Tue, 13 Nov 2018 09:25:41 -0800 

On Sun, Nov 11, 2018 at 10:22:19PM +0800, Anand Jain wrote:
> replace cancel thread can race with the replace start thread and if
> fs_info::scrubs_running is not yet set the btrfs_scrub_cancel() will fail
> to stop the scrub thread, so the scrub thread continue with the scrub for
> replace which then shall try to write to the target device and which is
> already freed by the cancel thread.

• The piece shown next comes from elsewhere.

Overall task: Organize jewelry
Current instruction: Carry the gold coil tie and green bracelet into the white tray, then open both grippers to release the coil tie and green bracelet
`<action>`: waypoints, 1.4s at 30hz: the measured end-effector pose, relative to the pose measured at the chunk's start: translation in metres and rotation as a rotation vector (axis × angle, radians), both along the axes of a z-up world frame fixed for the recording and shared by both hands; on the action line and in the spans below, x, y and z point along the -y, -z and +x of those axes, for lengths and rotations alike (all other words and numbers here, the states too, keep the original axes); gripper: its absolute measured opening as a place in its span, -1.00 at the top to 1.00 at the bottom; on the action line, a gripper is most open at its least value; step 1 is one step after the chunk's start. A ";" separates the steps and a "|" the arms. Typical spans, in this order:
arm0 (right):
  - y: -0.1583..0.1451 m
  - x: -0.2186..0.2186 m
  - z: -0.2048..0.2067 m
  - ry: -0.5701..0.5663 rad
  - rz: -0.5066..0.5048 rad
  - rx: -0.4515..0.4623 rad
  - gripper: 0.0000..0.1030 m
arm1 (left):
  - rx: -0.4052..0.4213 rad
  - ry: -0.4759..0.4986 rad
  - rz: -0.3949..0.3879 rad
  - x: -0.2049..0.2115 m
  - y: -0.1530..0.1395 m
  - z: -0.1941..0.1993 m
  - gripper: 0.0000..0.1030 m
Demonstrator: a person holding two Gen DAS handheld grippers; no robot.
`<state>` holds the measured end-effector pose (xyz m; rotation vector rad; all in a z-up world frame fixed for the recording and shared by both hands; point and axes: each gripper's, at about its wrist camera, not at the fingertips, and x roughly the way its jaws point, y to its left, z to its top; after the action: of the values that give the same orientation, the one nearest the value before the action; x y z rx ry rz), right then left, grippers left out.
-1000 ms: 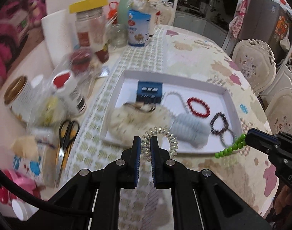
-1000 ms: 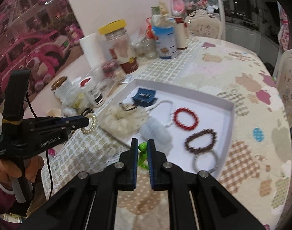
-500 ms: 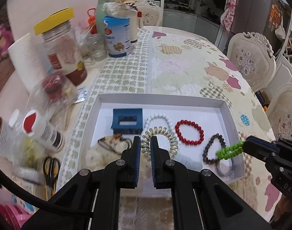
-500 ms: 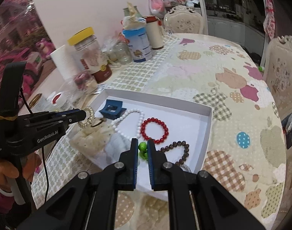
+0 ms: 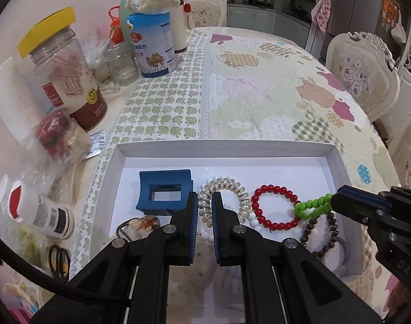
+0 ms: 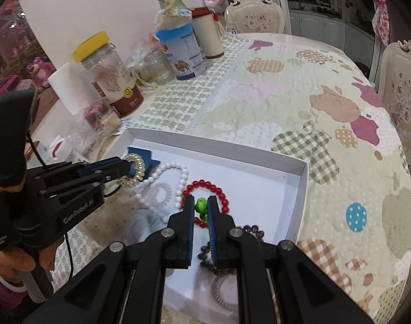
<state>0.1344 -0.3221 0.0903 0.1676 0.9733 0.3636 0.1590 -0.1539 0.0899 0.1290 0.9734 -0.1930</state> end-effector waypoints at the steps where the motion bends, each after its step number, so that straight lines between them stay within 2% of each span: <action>1: 0.005 0.002 0.005 0.005 -0.006 -0.011 0.82 | -0.004 0.001 0.001 0.000 0.002 0.002 0.89; 12: 0.046 0.027 0.033 0.080 -0.112 -0.068 0.82 | -0.017 -0.002 0.024 0.004 0.020 0.016 0.89; 24: 0.058 0.020 0.033 0.069 -0.153 -0.087 0.81 | -0.028 -0.007 0.039 0.007 0.029 0.019 0.89; 27: 0.059 0.020 0.033 0.072 -0.156 -0.097 0.68 | -0.026 -0.008 0.042 0.008 0.030 0.018 0.89; 29: 0.059 0.020 0.032 0.081 -0.151 -0.097 0.46 | -0.022 -0.008 0.044 0.008 0.029 0.018 0.89; 31: 0.057 0.022 0.029 0.091 -0.140 -0.092 0.38 | -0.013 -0.011 0.036 0.007 0.028 0.017 0.89; 32: 0.055 0.023 0.028 0.096 -0.132 -0.088 0.37 | -0.009 -0.011 0.036 0.007 0.027 0.016 0.89; 36: 0.045 0.023 0.022 0.110 -0.115 -0.068 0.35 | -0.001 -0.022 0.030 0.004 0.021 0.013 0.55; 42: 0.026 0.023 0.004 0.130 -0.085 -0.029 0.25 | 0.016 -0.035 0.029 0.000 0.009 0.001 0.50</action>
<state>0.1389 -0.3447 0.0644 0.1588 0.9986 0.2004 0.1602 -0.1543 0.0805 0.1394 0.9620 -0.1458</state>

Please ref to the logs below.
> 
> So scrub_setup_ctx() warns as tgtdev is null.
> 
> static noinline_for_stack
> struct scrub_ctx *scrub_setup_ctx(struct btrfs_device *dev, int
> is_dev_replace)
> {
> ::
>         if (is_dev_replace) {
>                 WARN_ON(!fs_info->dev_replace.tgtdev);  <===
>                 sctx->pages_per_wr_bio = SCRUB_PAGES_PER_WR_BIO;
>                 sctx->wr_tgtdev = fs_info->dev_replace.tgtdev;
>                 sctx->flush_all_writes = false;
>         }
> 
> [ 6724.497655] BTRFS info (device sdb): dev_replace from /dev/sdb (devid 1) 
> to /dev/sdc started
> [ 6753.945017] BTRFS info (device sdb): dev_replace from /dev/sdb (devid 1) 
> to /dev/sdc canceled
> [ 6852.426700] WARNING: CPU: 0 PID: 4494 at fs/btrfs/scrub.c:622 
> scrub_setup_ctx.isra.19+0x220/0x230 [btrfs]
> ::
> [ 6852.428928] RIP: 0010:scrub_setup_ctx.isra.19+0x220/0x230 [btrfs]
> ::
> [ 6852.432970] Call Trace:
> [ 6852.433202]  btrfs_scrub_dev+0x19b/0x5c0 [btrfs]
> [ 6852.433471]  btrfs_dev_replace_start+0x48c/0x6a0 [btrfs]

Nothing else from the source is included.